*AIM OF THE EXERCISE*. Repeat precisely the span of lines below that opens with the line containing "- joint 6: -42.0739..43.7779" and closes with the line containing "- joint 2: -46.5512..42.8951", both included.

==== RAW DATA

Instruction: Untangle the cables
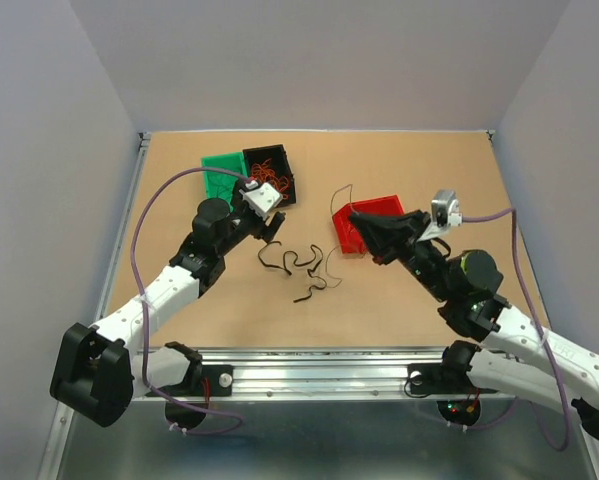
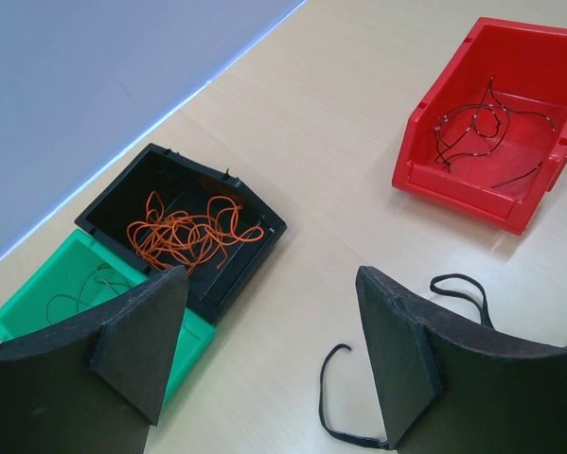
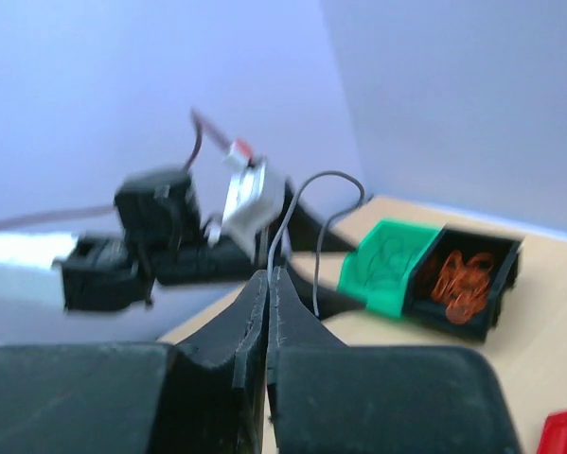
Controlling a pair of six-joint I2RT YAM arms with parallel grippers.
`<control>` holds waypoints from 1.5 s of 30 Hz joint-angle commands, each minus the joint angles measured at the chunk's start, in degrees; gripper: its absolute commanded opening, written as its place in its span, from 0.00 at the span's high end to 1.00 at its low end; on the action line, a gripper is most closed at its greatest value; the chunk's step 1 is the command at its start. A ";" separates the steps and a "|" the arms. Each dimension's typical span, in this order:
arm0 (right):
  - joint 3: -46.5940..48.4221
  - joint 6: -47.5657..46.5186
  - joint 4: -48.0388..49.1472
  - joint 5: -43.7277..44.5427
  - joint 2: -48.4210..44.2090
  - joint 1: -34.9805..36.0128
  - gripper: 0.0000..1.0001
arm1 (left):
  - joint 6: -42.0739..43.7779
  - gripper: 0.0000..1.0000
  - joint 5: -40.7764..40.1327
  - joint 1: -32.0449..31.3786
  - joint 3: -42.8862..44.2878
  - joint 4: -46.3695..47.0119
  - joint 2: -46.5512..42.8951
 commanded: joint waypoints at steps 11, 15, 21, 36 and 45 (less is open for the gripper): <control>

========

*EXERCISE OUTPUT*.
  - joint 6: -42.0739..43.7779
  - gripper: 0.0000..1.0000
  - joint 5: -40.7764..40.1327
  - joint 1: -32.0449..31.3786
  - joint 3: -42.8862..44.2878
  - joint 4: -46.3695..47.0119
  - joint 2: -46.5512..42.8951

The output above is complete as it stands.